### What is being asked
Would you quote the material below from its first line through the line containing "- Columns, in", exactly and with both ends included?

### Dataset extract
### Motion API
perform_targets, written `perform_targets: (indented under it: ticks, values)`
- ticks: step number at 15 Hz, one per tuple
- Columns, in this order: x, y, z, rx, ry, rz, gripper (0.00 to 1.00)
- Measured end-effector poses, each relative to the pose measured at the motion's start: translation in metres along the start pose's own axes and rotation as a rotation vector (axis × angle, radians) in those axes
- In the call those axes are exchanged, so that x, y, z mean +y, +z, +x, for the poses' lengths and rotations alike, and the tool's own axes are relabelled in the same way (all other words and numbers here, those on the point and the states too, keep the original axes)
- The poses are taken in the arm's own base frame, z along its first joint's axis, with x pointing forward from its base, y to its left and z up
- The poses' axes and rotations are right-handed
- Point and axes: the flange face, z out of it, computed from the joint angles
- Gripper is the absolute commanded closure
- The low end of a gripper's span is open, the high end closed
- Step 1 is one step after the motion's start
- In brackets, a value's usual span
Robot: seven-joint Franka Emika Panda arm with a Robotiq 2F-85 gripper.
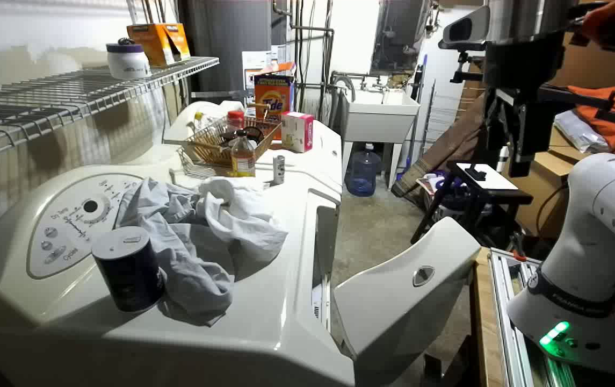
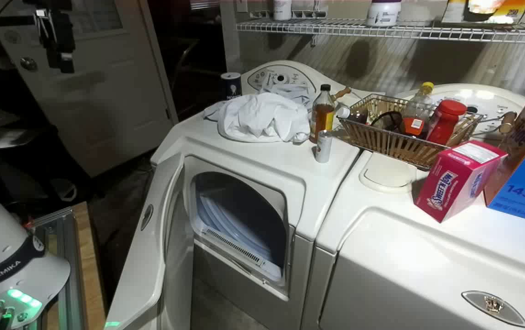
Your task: Close the door of the device
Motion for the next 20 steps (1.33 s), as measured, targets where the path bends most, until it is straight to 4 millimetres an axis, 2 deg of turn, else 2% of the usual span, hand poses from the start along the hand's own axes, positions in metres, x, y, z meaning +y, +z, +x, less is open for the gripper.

### Completed task
### Motion API
perform_targets, written `perform_targets: (indented under it: ticks, values)`
- ticks: step number at 15 Hz, one per tuple
- Columns, in this order: x, y, z, rx, ry, rz, gripper (0.00 to 1.00)

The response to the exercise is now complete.